WHAT TO PRODUCE>
Set down each entry again exactly as written.

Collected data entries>
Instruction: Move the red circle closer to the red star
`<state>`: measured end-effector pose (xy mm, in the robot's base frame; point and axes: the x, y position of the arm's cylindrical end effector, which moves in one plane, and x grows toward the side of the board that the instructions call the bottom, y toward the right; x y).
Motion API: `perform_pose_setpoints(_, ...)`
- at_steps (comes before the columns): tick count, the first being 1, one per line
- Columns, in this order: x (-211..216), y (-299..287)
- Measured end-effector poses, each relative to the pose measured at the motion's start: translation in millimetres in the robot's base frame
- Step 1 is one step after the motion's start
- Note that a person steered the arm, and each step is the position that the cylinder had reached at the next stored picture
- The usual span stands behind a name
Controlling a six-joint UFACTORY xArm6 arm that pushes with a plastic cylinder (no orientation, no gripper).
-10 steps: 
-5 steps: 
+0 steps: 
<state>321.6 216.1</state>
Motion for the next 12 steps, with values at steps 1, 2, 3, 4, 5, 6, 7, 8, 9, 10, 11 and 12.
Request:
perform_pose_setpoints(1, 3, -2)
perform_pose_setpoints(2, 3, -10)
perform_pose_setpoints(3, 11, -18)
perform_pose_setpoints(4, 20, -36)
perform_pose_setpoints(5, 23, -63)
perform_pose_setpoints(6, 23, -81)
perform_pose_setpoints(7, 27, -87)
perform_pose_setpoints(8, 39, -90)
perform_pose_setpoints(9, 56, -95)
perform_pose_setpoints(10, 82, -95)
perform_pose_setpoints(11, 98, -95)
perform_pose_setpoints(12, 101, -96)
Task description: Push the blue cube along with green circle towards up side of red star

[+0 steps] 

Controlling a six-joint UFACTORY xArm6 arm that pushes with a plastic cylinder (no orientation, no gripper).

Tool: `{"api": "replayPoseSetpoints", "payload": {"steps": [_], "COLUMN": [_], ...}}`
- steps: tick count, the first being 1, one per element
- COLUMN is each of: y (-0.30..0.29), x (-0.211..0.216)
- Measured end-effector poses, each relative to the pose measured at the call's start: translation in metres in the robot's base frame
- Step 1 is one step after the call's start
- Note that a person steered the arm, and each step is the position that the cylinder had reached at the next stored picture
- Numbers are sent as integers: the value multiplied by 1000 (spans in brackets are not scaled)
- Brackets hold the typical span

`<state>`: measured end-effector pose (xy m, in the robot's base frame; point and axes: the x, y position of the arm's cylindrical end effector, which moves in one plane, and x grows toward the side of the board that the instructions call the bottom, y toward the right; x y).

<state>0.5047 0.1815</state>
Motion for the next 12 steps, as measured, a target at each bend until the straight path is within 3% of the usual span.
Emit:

OUTPUT FOR THIS EXERCISE>
Instruction: Move the red circle closer to the red star
`<state>`: measured end-effector pose (xy mm, in the robot's base frame; point and axes: the x, y position of the arm's cylindrical end effector, which moves in one plane, and x grows toward the side of the board that the instructions call the bottom, y toward the right; x y).
Motion API: `perform_pose_setpoints(_, ...)`
- at_steps (comes before the columns): tick count, the first being 1, one per line
- Columns, in this order: x (-211..216), y (-299..287)
- Measured end-effector poses, each relative to the pose measured at the motion's start: translation in millimetres in the robot's base frame
- Step 1 is one step after the motion's start
- Note that a person steered the arm, and each step is the position that the cylinder had reached at the next stored picture
- The usual span stands behind a name
Controlling a six-joint UFACTORY xArm6 arm that pushes with a plastic cylinder (no orientation, no gripper).
-10 steps: 
-5 steps: 
+0 steps: 
<state>321.6 216.1</state>
Motion for the next 12 steps, with values at steps 1, 2, 3, 4, 5, 6, 7, 8, 9, 10, 11 and 12.
Request:
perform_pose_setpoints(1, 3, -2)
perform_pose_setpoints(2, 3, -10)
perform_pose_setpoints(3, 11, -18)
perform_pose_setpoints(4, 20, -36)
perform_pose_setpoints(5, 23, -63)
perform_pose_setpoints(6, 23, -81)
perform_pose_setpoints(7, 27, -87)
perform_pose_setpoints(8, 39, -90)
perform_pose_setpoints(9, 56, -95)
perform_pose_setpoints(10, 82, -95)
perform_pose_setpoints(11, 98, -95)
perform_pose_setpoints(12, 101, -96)
Task description: Push the blue cube along with green circle towards up side of red star

[+0 steps] 

Controlling a six-joint UFACTORY xArm6 arm that pushes with a plastic cylinder (no orientation, no gripper).

Tool: `{"api": "replayPoseSetpoints", "payload": {"steps": [_], "COLUMN": [_], ...}}`
- steps: tick count, the first being 1, one per element
- COLUMN is each of: y (-0.30..0.29), x (-0.211..0.216)
- Measured end-effector poses, each relative to the pose measured at the call's start: translation in metres in the robot's base frame
- Step 1 is one step after the call's start
- Note that a person steered the arm, and each step is the position that the cylinder had reached at the next stored picture
- Numbers are sent as integers: the value multiplied by 1000 (spans in brackets are not scaled)
- Brackets hold the typical span

`<state>`: measured end-effector pose (xy m, in the robot's base frame; point and axes: the x, y position of the arm's cylindrical end effector, which moves in one plane, and x grows toward the side of the board that the instructions call the bottom, y toward the right; x y).

<state>0.5047 0.1815</state>
Motion for the next 12 steps, as measured, a target at each bend until the straight path is within 3% of the usual span.
Emit:

This response is complete, and nothing else is pending.